OG is a synthetic biology company focused on developing innovative and scalable manufacturing solutions in the gene, cell, and antibody therapeutics markets, which represent the company’s three core business divisions. By using the company’s underlying genomics Lego-like DNA construction platform each business unit provides a range of catalogue products, licensable technologies and custom service solutions. These are primarily delivered via automated high-throughput robotic work flows to maximise profitability. OG aims to dominate the market place for CRISPR gene editing and gene therapy manufacturing systems worldwide.
The company commenced regular trading from January 2013 as an e-commerce DNA catalogue business. In October 2014, a strategic alliance was forged with an international leader in the provision of research biologics, for global distribution of these products under a joint-label. Following a strategic review in 2015 and a follow-on investment round, the business re-purposed its expertise in DNA engineering to develop technologies and production platforms to target the rapidly expanding markets for CRISPR and gene therapy. Since this transition, the business has signed a number of licensing agreements and been awarded multiple grants totalling over £2million to expediate its research.
Over the period from 2013-2015, the business received investment from five EIS funds, and the company minimised how much funding was required, by continuing to expand sales revenue. In recent years, the business has expanded its executive team and board with the addition of David Hames (founder of Science Warehouse) as chairman and Matt Baker (founder of Antitope and previously CSO of Abzena plc) as NED. Following the EIS funds investment, Mercia Technologies PLC has invested on a number of occasions, and in August 2017 it invested an additional £2.0million alongside Invesco Asset Management, as part of a £7.5million investment. Overall, sales revenues are doubling year-on-year, and this growth rate is expected to accelerate in the next 12-18 months. The shares are valued at up to 6.8x the cost of investment.

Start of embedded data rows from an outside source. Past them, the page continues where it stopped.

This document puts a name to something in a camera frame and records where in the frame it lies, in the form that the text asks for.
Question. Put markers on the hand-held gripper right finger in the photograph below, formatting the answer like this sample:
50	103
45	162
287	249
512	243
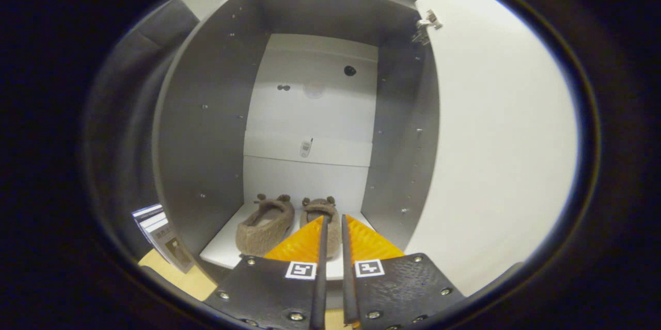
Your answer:
348	278

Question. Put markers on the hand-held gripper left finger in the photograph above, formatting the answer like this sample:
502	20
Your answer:
320	278

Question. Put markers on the brown fuzzy slipper shoe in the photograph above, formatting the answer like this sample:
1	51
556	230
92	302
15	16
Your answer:
263	232
316	211

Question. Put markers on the grey shoe cabinet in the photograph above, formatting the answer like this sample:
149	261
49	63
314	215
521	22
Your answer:
206	139

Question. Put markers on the white shoe cabinet door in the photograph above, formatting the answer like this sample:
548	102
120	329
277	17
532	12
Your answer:
501	154

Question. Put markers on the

Within the last few weeks, OG has announced a multi-million pound contract with a very large global ecommerce provider of reagents, and there are various other large contracts in negotiation, so the future for OG, and therefore many of Mercia’s EIS investors, looks very promising.
Oxford Genetics is one of our leading companies in both the EIS portfolio, and Mercia’s promising direct investment portfolio. As our CEO, Dr Mark Payton, states:
“OG is a good example of our promising direct investment portfolio of companies, many of which are now in revenue growth. The company has an extensive intellectual property estate coupled tightly with its global access to CRISPR technology. The growing quality and number of its clients is testament to the fact that the team is at the leading edge of synthetic biology innovation. I expect more positive developments from OG and a number of our other direct investments in the near to medium term.”